Speaker: Gitta Kutyniok, TU-Berlin
Location: Warren Weaver Hall 1302
Date: March 3, 2017, 10 a.m.
Many important problem classes are governed by anisotropic features such as singularities concentrated on lower dimensional embedded manifolds, for instance, edges in images or shear layers in solutions of transport dominated equations. While the ability to reliably capture and sparsely represent anisotropic structures is obviously the more important the higher the number of spatial variables is, principal difficulties arise already in two spatial dimensions. Since it was shown that the well-known (isotropic) wavelet systems are not capable of efficiently approximating such anisotropic features, the need arose to introduce appropriate anisotropic representation systems. Among various suggestions, shearlets are the most widely used today. Main reasons for this are their optimal sparse approximation properties within a model situation in combination with their unified treatment of the continuum and digital realm, leading to faithful implementations. However, a current major drawback of this and also other anisotropic systems is the fact that they were designed as systems for L2(ℝ2), whereas applications such as discretization schemes for partial differential equations typically require systems defined on a bounded domain.
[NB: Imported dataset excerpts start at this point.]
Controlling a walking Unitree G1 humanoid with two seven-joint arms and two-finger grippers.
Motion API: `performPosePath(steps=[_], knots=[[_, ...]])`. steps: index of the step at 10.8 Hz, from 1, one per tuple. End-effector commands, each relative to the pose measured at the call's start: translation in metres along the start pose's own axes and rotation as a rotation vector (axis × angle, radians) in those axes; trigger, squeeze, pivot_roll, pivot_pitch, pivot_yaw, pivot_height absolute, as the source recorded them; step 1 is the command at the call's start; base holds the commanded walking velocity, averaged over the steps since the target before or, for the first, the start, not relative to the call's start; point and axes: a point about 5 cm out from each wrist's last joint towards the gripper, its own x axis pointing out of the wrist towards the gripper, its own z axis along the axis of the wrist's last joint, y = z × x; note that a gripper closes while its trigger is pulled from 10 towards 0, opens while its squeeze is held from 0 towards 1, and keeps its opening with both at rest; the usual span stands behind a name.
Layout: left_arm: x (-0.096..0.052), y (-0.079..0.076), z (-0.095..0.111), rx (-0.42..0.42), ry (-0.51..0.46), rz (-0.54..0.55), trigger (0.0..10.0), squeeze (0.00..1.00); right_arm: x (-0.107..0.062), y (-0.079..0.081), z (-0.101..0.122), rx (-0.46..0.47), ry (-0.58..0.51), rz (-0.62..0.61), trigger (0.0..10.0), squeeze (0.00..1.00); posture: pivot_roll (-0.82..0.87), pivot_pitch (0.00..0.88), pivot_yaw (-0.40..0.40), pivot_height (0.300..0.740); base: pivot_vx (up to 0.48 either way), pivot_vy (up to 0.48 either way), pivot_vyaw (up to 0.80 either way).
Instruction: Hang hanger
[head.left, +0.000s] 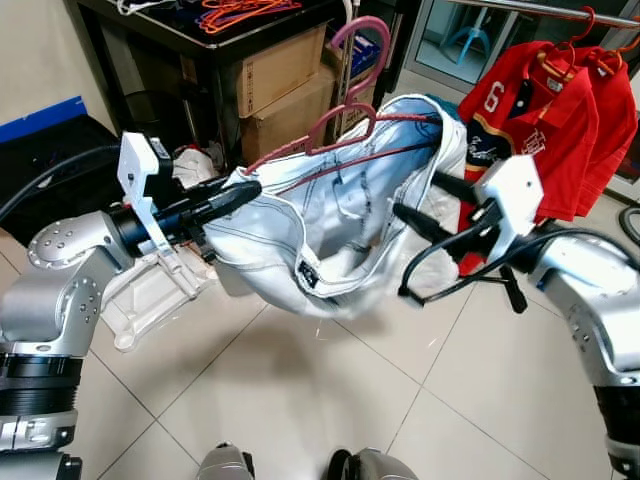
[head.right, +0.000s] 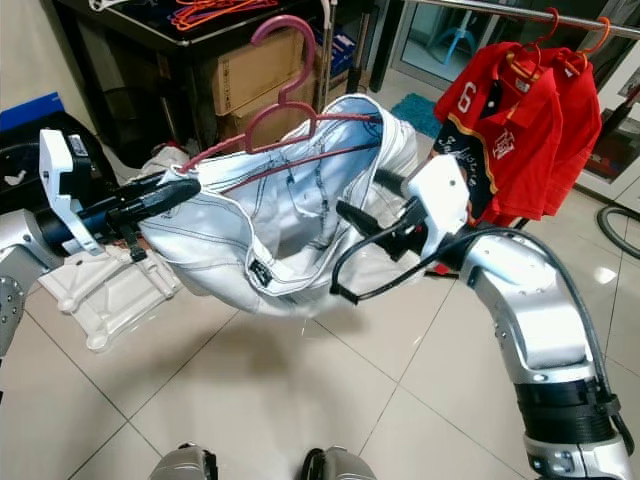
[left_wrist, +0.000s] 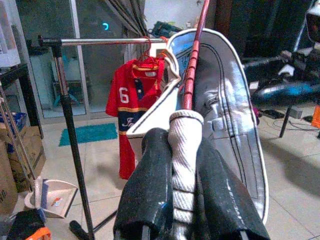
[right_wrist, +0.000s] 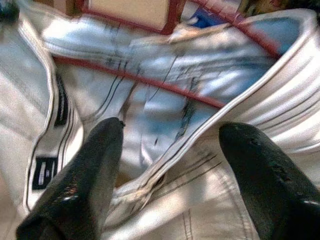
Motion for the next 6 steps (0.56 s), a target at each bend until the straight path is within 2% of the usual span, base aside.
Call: performPosePath(steps=[1,2,4,6], knots=[[0.001,0.000,0.012,0.073,-0.046,-0.014,10.0,0.00,0.000,-0.002,0.020,0.016,-0.076,0.010,10.0,1.00,0.01,0.070,-0.062,0.740,0.000,0.000,0.00],[0.001,-0.001,0.010,0.086,-0.038,-0.017,10.0,0.00,0.002,0.000,0.025,0.032,-0.095,0.018,10.0,1.00,0.01,0.067,-0.063,0.740,0.000,0.000,0.00],[0.004,-0.004,0.008,0.101,-0.038,-0.012,10.0,0.00,0.016,-0.012,0.026,0.093,-0.048,-0.155,10.0,1.00,0.01,0.065,-0.067,0.740,0.000,0.000,0.00],[0.005,-0.005,0.007,0.109,-0.032,-0.017,10.0,0.00,0.022,-0.012,0.021,0.056,0.016,-0.229,10.0,1.00,0.01,0.068,-0.068,0.740,0.000,0.000,0.00]])
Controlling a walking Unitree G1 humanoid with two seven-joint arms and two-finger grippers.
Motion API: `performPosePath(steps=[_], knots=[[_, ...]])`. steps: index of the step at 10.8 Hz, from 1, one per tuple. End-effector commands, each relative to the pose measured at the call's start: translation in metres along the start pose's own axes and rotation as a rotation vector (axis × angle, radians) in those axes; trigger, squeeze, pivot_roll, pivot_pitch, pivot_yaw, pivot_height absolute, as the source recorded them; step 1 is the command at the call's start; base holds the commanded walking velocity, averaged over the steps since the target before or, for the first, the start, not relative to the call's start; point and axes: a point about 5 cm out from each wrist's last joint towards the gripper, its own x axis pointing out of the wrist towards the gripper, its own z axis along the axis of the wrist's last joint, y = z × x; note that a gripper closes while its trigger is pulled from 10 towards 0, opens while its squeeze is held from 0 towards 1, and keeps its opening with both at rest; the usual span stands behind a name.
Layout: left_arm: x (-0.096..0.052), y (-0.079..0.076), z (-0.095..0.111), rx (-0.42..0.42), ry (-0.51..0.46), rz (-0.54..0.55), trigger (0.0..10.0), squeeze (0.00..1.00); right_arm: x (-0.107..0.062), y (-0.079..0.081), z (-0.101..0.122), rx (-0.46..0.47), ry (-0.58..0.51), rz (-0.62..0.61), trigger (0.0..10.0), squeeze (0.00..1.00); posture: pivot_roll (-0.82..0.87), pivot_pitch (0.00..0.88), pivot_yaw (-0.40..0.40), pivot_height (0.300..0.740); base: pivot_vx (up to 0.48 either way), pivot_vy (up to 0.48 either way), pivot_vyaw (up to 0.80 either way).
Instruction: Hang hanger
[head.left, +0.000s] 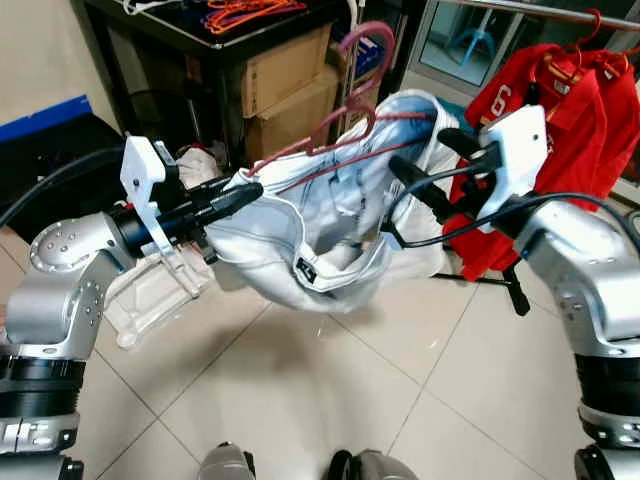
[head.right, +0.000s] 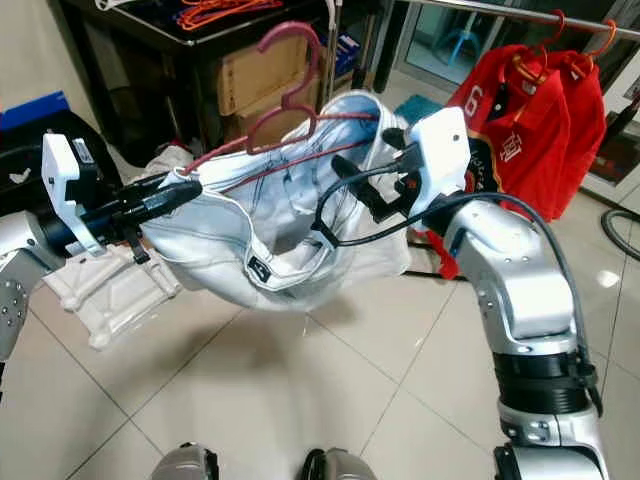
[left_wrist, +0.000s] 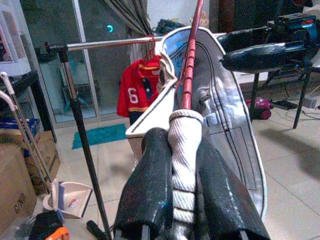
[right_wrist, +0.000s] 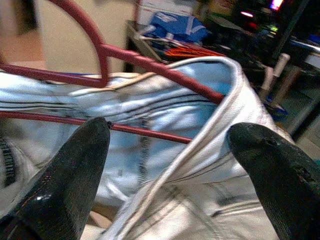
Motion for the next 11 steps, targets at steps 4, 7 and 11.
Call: performPosePath(steps=[4,7,11], knots=[[-0.013,0.003,0.013,0.035,-0.041,-0.044,10.0,0.00,-0.021,-0.020,0.037,-0.046,-0.156,0.170,10.0,1.00,0.01,0.069,-0.063,0.740,0.000,0.000,0.00],[-0.020,-0.011,0.007,-0.017,0.009,-0.202,10.0,0.00,-0.027,-0.015,0.035,-0.129,-0.071,0.473,10.0,1.00,0.01,0.066,-0.069,0.740,0.000,0.000,0.00],[-0.025,-0.015,0.007,-0.019,0.036,-0.291,10.0,0.00,-0.021,-0.023,0.041,-0.263,0.035,0.619,10.0,1.00,0.01,0.071,-0.068,0.740,0.000,0.000,0.00]])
In this talk, we will present a novel construction of shearlets on bounded domains, which, in particular, still provide optimal sparse approximations of anisotropic features and constitute a frame with controllable frame bounds. We will then discuss applications to imaging science in combination with sparse regularization methods and to adaptive numerical solution of partial differential equations. This is joint work with P. Grohs, J. Ma, P. Petersen, and M. Raslan.